Each line below that carries the string "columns" must appear in the answer.

/---

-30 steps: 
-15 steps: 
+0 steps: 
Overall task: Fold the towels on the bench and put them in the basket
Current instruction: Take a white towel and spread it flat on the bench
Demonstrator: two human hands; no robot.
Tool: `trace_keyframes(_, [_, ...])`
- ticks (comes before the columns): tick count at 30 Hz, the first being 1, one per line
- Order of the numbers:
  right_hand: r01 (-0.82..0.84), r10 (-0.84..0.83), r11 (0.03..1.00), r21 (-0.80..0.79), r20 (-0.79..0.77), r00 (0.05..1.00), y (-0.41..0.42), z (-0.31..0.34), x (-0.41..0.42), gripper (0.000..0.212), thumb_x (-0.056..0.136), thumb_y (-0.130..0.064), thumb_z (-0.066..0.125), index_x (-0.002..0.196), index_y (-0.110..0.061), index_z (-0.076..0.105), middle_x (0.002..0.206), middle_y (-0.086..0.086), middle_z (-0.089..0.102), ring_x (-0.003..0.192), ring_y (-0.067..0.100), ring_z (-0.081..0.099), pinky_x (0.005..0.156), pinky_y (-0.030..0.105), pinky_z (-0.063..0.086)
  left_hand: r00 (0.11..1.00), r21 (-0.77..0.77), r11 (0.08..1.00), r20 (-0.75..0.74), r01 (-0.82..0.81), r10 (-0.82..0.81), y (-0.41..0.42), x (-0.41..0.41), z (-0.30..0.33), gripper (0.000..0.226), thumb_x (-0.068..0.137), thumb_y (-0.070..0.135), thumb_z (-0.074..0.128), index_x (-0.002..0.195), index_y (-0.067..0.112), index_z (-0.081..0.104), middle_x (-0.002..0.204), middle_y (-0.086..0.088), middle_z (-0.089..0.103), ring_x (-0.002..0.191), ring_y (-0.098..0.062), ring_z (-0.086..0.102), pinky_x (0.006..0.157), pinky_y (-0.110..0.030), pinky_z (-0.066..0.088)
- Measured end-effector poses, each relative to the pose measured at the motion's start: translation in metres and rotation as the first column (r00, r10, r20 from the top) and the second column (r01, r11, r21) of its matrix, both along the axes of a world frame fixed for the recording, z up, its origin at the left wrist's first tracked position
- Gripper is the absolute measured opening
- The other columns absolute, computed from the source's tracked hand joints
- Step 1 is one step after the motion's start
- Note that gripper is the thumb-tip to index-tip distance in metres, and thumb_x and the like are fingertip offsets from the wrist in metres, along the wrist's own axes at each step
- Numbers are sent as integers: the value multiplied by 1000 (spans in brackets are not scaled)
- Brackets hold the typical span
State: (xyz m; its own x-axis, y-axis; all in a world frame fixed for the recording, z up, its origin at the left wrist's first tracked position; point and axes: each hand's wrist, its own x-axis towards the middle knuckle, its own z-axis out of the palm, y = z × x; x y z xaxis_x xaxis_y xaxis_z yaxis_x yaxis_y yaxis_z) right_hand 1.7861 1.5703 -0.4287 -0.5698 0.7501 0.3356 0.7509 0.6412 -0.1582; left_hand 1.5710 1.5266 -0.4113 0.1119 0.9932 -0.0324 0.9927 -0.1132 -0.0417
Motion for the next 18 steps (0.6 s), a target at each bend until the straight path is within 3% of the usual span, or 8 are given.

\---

### [Written response]
- ticks (comes before the columns): tick count at 30 Hz, the first being 1, one per line
- The other columns absolute, computed from the source's tracked hand joints

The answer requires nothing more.